In this project I implement a simplified CUDA based implementation of a standard rasterized graphics pipeline, similar to the OpenGL pipeline, including vertex shading, primitive assembly, perspective transformation, rasterization, fragment shading, and writing the resulting fragments to a framebuffer. alt tag

I have implemented the following features:

  • Vertex Shading
  • Primitive Assembly with support for triangle VBOs/IBOs
  • Perspective Transformation
  • Rasterization through either a scanline
  • Fragment Shading
  • A depth buffer for storing and depth testing fragments
  • Fragment to framebuffer writing
  • A Lambert lighting/shading scheme in the fragment shader

Additional features:

  • Back-face culling
  • Correct color interpolation between points on a primitive
  • Anti-aliasing
  • MOUSE BASED interactive camera

Basic Pipeline Implementation

My first step is implementing vertax shader, which is the first stage of the pipeline. This step is mainly transforming input vertices into clipping space. Next step is primitive assembly, which collects 3 vertices in the vertex buffer and assign them with triangle primitives. The thired stage I implemented is rasterization, which is a little more complicated than the first two. This step is parallelized by primitives( it can also be parallelized by pixel I guess) and I did the following things: 1. use AABB method get the bound box of triangle 2. set scanline in Y axis and get intersection points for each scan line 3. fill the pixels between each intersection points with primitive color it is the front pixel After these 3 steps I can get a plain filled scene like this alt tag

Then I implemented a Lambert shading model in fregmant shader diffuse model:

alt tag

specular model:

alt tag

Normal debug scene:

alt tag

Color Interpolation

To achieve proper color interpolation, I converted each pixel coordinate back to barycentric coordinates relative to the triangle primitive’s three vertices. Then I can get properly interpolated color gradients within each face by following barycentric interpolation model

alt tag

Mouse Based Interactive Camera

Left Button: Camera rotate

Middle Button: Camera Pan

Right Button: Zoom

Interactive camera demo: https://www.youtube.com/watch?v=Q0boU6VKco4


Anti-aliasing is achieved by rasterizing in another depthbuffer with doubled width and height, and convert the big buffer into normal size with simple interpolation, the result is pretty good:

without antianliazing:

alt tag

with antianliazing:

alt tag

Back-face culling

Each face of a sold polyhedron has two sides, a frontface on the outside and a backface on the inside. We can only see frontfaces, and normally, we can only see about half of the front faces. If we take one polygon in isolation, and find that we are looking at it’s backface, we can cull that face (remove that face from the list of faces to be rendered). This article gives clear explaination of the idea:http://glasnost.itcarlow.ie/~powerk/GeneralGraphicsNotes/HSR/backfaceculling.html

To achieve that I determined if the face is visible in primitive assembly stage by checking the angle between eye direction and face normal.

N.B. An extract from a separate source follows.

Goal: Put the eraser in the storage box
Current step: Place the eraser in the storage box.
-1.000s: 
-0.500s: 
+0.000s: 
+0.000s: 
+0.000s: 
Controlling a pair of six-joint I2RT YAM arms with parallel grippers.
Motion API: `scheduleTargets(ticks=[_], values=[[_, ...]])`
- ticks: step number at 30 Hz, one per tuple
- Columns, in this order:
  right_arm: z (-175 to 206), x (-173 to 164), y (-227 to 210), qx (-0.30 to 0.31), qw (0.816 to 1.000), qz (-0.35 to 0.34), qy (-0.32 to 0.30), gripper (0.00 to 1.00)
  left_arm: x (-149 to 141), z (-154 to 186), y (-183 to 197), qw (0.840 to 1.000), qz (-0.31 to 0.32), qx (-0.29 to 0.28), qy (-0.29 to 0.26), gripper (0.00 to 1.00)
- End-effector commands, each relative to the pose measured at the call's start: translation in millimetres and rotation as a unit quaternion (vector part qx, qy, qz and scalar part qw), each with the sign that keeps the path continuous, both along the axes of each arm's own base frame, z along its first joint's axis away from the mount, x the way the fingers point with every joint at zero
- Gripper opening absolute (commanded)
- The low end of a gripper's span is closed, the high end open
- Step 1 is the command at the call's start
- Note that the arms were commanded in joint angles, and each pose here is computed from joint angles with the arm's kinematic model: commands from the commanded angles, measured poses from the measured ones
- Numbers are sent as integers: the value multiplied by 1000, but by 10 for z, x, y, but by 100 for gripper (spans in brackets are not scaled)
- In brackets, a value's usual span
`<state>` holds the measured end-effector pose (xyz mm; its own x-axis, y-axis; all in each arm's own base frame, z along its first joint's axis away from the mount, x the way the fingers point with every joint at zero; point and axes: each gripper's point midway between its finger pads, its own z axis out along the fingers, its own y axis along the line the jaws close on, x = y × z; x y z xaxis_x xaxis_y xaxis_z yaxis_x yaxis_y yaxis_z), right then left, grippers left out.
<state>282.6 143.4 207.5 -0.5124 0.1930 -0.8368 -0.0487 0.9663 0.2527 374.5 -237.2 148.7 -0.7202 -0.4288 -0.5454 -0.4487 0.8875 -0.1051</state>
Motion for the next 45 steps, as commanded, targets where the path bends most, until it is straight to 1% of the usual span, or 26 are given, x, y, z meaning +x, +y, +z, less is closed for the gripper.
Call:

And cull out the invisible face using thrust remove(like we did in stream compaction).

Performance Analysis

alt tag

In my implementation the rasterization is parallerized by permitives, so it is no suprise that the FPS rates drop when we have a bigger mesh(with more faces). And the antialiasing process is computationally expensive too, since it require extra computation in a 4X depthbuffer. For the back-face culling, since normally we can only see about half of the front faces, I expected it will speed up the FPS by a factor of 2. But in fact it does not have that obvious influence. When tested with cow the back-face culling did not speed up the rasterization process at all. I think it is because the overhead of thrust::remove_if operation for each primitive(similar to the result of stream compaction in path tracer). For the bunny mesh the culling face process did pretty good. But surprisingly the back-face culling did not speed up the dragon mesh as much as the bunny, given the dragon has more faces the result is quite different from stream compaction. I think this may because the removeif loop is also a hot spot in computaion, since we are not really get rid of the backfaces like we did with the ray in pathtracer. Although we can save time in rasterization, increase mesh faces greatly increase the culling loop time.